DESCRIPTION (provided by applicant): Typical of current large-scale biomedical data is the feature of small number of observed samples and the widely observed sample heterogeneity. Identifying differentially expressed genes related to the sample phenotye (e.g., cancer disease development) and predicting sample phenotype based on the gene expressions are some central research questions in the microarray data analysis. Most existing statistical methods have ignored sample heterogeneity and thus loss power. This project proposes to develop novel statistical methods that explicitly address the small sample size and sampe heterogeneity issues, and can be applied very generally. The usefulness of these methods will be shown with the large-scale biomedical data originating from the lung and kidney transplant research projects. The transplant projects aimed to improve the molecular diagnosis and therapy of lung/kidney allograft rejection by identifying molecular biomarkers to predict the allograft rejection for critical early treatment and rapid, noninvasive, and economical testing. The specific aims are 1) Develop novel statistical methods for differential gene expression detection that explicitly model sample heterogeneity. 2) Develop novel statistical methods for classifying high-dimensional biomedical data and incorporating sample heterogeneity. 3) Develop novel statistical methods for jointly analyzing a set of genes (e.g., genes in a pathway). 4) Use the developed models and methods to answer research questions relevant to public health in the lung and kidney transplant projects; and implement and validate the proposed methods in user-friendly and well-documented software, and distribute them to the scientific community at no charge. It is very important to identify new biomarkers of allograft rejection in lung and kidney transplant recipients. The rapid and reliable detection and prediction of rejection in easily obtainable body fluids may allow the rapid advancement of clinical interventional trials. We propose to study novel methods for analyzing the large-scale biomedical data to realize their full potential of molecular diagnosis and prognosis of transplant rejection prediction for critical early treatment.
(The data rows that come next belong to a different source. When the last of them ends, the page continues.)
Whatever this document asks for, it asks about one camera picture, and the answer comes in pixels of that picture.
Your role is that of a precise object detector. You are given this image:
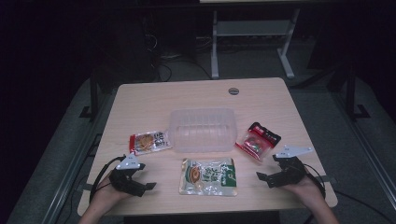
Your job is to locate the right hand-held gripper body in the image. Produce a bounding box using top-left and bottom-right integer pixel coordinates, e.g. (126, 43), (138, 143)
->
(266, 145), (314, 189)

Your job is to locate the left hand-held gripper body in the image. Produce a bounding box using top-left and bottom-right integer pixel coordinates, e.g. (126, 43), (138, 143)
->
(108, 152), (147, 198)

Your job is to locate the red snack packet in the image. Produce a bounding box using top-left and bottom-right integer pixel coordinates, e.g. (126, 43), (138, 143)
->
(234, 121), (282, 162)

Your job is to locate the orange snack packet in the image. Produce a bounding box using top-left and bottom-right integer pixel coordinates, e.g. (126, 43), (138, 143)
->
(129, 130), (173, 156)

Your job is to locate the clear plastic container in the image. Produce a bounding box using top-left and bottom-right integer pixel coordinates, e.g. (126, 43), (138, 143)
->
(168, 107), (238, 154)

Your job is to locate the person's left hand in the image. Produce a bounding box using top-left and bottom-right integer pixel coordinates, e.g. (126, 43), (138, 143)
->
(90, 175), (134, 213)

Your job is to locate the person's right hand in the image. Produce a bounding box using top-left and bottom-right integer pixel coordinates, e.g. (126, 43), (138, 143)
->
(281, 169), (327, 208)

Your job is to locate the green and white food packet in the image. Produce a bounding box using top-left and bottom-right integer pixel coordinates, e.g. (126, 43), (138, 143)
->
(178, 157), (238, 197)

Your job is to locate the black metal stand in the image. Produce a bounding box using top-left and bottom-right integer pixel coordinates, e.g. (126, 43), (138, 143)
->
(78, 69), (101, 121)
(345, 62), (372, 121)

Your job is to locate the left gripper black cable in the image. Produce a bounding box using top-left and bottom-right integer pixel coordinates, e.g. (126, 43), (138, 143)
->
(89, 155), (126, 203)

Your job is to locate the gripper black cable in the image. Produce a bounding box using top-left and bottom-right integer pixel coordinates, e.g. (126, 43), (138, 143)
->
(89, 155), (126, 203)
(303, 162), (327, 200)

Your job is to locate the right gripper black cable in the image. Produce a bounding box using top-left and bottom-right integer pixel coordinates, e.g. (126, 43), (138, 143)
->
(303, 162), (327, 200)

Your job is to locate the metal floor rail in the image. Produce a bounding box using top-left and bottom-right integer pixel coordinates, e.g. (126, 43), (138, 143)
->
(41, 91), (117, 224)
(330, 91), (396, 202)

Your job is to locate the black floor cable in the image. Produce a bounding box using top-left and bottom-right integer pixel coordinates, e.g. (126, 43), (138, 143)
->
(334, 189), (396, 224)

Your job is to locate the bundle of floor cables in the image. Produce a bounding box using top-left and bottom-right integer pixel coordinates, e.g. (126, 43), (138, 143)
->
(144, 32), (213, 82)

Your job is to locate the white desk frame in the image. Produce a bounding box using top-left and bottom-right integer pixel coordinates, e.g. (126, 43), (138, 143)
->
(210, 7), (302, 79)

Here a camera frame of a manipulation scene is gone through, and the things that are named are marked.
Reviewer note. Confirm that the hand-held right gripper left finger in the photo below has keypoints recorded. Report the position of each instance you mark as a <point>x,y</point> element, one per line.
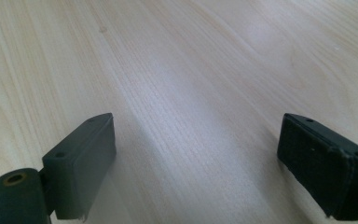
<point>80,168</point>

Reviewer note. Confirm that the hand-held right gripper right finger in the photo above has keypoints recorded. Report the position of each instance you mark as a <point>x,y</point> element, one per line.
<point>323,168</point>

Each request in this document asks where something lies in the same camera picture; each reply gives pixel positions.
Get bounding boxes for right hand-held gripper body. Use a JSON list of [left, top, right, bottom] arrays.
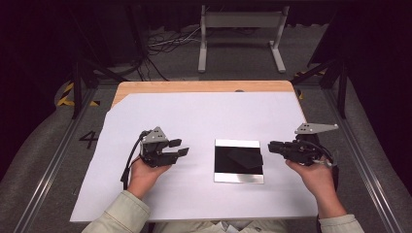
[[284, 122, 339, 167]]

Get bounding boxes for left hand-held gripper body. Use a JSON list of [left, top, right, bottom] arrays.
[[139, 126, 180, 169]]

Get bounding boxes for person's left hand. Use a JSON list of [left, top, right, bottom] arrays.
[[127, 156, 173, 200]]

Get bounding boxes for person's right hand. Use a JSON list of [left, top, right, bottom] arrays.
[[285, 158, 338, 199]]

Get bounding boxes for white paper sheet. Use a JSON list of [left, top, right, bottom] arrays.
[[69, 91, 321, 224]]

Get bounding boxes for yellow black hazard tape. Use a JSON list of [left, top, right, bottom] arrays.
[[56, 82, 100, 108], [292, 70, 326, 101]]

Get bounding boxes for wooden table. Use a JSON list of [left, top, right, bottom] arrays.
[[111, 80, 307, 113]]

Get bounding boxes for black metal stand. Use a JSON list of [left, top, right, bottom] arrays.
[[291, 57, 350, 119], [69, 6, 148, 119]]

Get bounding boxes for person's torso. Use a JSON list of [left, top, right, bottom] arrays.
[[148, 219, 290, 233]]

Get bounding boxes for white metal stand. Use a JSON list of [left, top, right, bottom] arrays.
[[197, 4, 291, 74]]

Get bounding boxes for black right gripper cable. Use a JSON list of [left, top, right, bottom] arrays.
[[302, 138, 340, 233]]

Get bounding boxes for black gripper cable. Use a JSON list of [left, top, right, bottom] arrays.
[[302, 138, 340, 233], [120, 129, 153, 191]]

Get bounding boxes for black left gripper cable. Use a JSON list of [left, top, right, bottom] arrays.
[[120, 129, 153, 191]]

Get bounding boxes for aluminium floor rail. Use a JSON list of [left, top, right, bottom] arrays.
[[12, 86, 98, 233], [324, 86, 404, 233]]

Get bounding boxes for bundle of floor cables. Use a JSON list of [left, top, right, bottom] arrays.
[[129, 24, 202, 83]]
描述(申请人提供)：当前大规模生物医学数据的典型特征是观察到的样本数量较少，以及广泛观察到的样本异质性。在微阵列数据分析中，识别与样本表型相关的差异表达基因(例如，癌症疾病发展)并根据基因表达预测样本表型是一些核心研究问题。现有的大多数统计方法都忽略了样本的异质性，从而失去了力量。 该项目建议开发新的统计方法，明确解决小样本量和样本异质性问题，并且可以非常普遍地应用。这些方法的有效性将通过来自肺和肾移植研究项目的大规模生物医学数据来展示。这些移植项目旨在通过识别分子生物标志物来预测同种异体移植排斥反应，从而提高肺/肾移植排斥反应的分子诊断和治疗水平，以便进行关键的早期治疗和快速、非侵入性和经济的检测。 具体目标是1)开发新的统计方法用于差异基因表达检测，明确地对样本异质性进行建模。2)发展新的统计方法，对高维生物医学数据进行分类，并纳入样本异质性。3)开发用于联合分析一组基因(例如，路径中的基因)的新的统计方法。4)使用开发的模型和方法回答肺和肾移植项目中与公共卫生相关的研究问题；并在用户友好和有良好文档记录的软件中实施和验证所提出的方法，并免费分发给科学界。 识别肺和肾移植受者排斥反应的新生物标志物是非常重要的。快速、可靠地检测和预测容易获得的体液中的排斥反应，可能会使临床干预试验迅速推进。我们建议研究分析大规模生物医学数据的新方法，以充分发挥其在关键早期治疗的移植排斥反应预测和分子诊断方面的潜力。